In this paper we address two models of non-deterministic discrete-time finite-horizon dynamic programs (DPs): implicit stochastic DPs – the information about the random events is given by value oracles to their CDFs; and sample-based DPs – the information about the random events is deduced via samples. In both models the single period cost functions are accessed via value oracle calls and are assumed to possess either monotone or convex structure. We develop the first near-optimal relative approximation schemes for each of the two models. Applications in stochastic inventory control, i.e., several variants of the so called Newsvendor problem are discussed in detail. Our results are achieved by a combination of Bellman equation calculations, density estimation results, and extensions of the technique of K- approximation sets and functions introduced by Halman et al. [Math. Oper.
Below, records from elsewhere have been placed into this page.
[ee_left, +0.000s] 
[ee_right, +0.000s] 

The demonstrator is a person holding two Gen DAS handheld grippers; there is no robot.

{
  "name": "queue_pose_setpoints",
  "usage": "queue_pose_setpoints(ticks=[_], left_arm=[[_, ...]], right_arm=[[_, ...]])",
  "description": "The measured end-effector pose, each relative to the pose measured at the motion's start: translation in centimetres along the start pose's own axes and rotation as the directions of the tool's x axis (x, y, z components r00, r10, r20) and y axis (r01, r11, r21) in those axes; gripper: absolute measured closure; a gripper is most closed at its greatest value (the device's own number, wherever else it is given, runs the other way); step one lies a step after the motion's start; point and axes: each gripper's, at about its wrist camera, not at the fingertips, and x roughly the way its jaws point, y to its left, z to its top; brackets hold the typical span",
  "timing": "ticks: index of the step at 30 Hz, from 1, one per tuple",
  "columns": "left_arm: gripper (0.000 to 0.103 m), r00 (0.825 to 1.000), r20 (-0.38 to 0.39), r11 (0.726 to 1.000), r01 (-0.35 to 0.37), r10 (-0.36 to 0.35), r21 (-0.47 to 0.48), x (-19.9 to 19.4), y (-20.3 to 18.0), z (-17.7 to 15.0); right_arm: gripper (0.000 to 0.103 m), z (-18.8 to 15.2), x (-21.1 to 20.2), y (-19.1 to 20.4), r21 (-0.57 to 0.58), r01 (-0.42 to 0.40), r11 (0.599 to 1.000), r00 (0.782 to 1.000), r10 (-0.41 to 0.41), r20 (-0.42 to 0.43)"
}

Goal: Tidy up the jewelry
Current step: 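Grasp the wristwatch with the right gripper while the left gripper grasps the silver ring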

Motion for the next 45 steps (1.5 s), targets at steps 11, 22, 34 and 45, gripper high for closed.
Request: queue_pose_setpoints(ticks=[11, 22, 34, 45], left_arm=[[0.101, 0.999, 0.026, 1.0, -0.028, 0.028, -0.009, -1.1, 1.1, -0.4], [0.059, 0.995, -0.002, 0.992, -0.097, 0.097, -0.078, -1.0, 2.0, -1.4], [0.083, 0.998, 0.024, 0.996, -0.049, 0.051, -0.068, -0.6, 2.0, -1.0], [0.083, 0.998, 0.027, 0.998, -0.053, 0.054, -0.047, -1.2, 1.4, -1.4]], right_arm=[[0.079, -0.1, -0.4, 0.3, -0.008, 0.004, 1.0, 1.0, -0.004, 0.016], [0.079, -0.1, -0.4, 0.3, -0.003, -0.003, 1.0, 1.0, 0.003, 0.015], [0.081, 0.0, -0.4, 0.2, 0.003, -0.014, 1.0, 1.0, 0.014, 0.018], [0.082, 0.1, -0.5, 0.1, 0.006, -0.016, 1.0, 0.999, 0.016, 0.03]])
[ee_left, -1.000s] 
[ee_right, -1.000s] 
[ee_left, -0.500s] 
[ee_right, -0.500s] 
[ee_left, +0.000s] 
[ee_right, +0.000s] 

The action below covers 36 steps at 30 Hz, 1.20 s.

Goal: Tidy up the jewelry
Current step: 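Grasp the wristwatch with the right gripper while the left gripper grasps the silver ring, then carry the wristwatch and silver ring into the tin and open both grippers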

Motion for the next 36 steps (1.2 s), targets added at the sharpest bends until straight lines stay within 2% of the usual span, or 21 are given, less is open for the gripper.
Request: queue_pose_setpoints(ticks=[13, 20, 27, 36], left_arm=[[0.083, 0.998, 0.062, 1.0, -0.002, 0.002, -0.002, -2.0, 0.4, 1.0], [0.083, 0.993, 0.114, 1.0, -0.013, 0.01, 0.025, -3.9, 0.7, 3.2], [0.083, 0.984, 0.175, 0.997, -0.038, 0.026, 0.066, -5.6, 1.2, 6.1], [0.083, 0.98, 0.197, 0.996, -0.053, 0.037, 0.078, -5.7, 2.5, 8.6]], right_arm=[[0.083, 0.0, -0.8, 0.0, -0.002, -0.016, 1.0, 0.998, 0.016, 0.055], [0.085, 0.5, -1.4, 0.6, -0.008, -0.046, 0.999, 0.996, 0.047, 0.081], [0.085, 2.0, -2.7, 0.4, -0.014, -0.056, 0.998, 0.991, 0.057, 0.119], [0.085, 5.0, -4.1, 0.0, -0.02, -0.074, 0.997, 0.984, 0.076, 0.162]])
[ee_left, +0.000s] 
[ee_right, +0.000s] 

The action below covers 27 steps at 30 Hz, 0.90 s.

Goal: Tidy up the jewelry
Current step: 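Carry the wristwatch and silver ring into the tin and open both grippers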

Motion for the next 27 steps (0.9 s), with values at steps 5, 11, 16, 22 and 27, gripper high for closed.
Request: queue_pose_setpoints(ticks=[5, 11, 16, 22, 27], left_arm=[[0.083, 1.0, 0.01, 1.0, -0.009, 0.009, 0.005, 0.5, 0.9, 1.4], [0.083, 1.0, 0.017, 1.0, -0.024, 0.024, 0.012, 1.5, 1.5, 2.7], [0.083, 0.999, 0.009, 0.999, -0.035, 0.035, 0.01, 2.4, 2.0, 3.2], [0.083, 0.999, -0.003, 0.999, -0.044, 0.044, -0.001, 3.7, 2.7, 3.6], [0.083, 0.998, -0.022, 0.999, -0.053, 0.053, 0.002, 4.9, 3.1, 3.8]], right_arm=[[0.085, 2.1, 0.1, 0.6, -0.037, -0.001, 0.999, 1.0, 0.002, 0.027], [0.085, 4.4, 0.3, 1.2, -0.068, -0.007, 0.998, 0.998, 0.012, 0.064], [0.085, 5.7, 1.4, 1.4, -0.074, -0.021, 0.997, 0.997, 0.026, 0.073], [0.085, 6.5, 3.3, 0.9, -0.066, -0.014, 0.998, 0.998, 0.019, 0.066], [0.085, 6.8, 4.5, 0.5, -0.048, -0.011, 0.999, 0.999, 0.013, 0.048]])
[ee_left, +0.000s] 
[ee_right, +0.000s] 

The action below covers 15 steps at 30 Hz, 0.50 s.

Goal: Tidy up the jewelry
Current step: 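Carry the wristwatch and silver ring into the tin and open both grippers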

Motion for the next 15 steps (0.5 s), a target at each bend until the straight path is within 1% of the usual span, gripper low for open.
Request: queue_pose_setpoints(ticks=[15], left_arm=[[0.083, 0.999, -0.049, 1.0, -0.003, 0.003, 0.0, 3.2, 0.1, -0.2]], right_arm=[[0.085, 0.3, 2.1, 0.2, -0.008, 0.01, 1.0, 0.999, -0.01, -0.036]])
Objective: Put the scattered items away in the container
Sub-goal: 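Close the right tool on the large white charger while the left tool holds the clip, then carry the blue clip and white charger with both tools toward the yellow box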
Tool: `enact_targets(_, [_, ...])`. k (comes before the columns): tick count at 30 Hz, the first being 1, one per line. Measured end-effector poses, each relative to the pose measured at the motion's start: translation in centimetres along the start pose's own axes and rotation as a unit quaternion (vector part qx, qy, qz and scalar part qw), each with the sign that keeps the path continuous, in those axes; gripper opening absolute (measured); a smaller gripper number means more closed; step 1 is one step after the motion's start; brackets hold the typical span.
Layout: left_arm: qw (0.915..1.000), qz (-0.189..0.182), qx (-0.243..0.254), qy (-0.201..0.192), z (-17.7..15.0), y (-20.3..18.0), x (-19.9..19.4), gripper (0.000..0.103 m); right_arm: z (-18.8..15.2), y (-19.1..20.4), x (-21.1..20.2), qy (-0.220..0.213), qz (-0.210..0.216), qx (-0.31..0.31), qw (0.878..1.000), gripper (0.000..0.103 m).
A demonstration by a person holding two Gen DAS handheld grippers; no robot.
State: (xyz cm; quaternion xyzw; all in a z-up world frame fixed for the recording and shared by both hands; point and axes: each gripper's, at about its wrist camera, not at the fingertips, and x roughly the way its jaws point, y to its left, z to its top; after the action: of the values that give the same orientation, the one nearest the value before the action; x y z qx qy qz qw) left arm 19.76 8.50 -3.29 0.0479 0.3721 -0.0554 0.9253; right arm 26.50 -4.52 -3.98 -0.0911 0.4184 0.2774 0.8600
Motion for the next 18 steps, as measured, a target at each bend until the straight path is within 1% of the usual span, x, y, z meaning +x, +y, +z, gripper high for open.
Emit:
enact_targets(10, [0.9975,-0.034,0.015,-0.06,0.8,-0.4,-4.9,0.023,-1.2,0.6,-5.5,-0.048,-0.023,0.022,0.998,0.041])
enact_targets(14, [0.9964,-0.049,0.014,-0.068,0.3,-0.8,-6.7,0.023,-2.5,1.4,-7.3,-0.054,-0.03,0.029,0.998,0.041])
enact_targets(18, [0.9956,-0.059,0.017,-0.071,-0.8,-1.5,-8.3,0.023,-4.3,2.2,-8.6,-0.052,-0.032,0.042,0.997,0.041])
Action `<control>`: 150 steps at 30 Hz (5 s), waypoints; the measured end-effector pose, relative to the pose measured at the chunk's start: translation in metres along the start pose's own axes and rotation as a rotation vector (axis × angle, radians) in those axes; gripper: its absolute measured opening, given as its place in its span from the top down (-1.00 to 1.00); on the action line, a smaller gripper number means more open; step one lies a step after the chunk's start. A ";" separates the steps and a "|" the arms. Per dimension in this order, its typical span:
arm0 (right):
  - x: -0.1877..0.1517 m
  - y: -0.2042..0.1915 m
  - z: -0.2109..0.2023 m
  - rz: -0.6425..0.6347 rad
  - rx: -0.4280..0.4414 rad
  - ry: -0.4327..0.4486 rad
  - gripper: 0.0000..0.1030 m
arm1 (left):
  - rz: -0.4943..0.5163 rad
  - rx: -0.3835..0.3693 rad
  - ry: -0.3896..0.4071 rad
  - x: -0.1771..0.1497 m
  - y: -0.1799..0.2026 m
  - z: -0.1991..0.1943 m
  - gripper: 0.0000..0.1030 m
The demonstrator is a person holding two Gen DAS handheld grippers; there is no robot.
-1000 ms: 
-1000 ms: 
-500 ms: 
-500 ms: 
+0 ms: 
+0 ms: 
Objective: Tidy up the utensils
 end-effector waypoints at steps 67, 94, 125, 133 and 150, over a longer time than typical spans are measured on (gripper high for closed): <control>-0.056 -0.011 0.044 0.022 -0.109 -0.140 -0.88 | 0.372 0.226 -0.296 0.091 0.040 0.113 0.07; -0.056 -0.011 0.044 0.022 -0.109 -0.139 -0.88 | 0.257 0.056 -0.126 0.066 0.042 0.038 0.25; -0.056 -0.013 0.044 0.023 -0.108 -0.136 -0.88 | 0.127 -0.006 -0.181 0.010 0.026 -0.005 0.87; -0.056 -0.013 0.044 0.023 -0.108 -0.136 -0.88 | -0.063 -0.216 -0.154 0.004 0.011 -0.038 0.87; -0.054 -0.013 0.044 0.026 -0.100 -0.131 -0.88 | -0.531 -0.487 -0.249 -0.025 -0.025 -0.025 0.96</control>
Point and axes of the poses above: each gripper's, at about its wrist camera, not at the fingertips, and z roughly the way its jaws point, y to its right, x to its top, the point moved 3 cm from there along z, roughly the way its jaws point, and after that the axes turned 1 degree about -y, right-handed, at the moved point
Res., 34, (2009), pp. 674–685].

Citation

This paper has been acccepted for publication by Informs Journal on Computing and is available online at the author's personal webpage. Parts of this work were first presented in April 23rd 2014 in the annual meeting of the Israel OR society as "Approximation Schemes for Sample-Based Non-linear Newsvendor", see: http://ie.technion.ac.il/Labs/Orsis/kenes_2014/ORSIS_2014_program.pdf First full version appeared on June 8th 2015 under the title: "Provably Near-Optimal Approximation Schemes for Sample-Based Dynamic Programs with emphasis on stochastic inventory control models".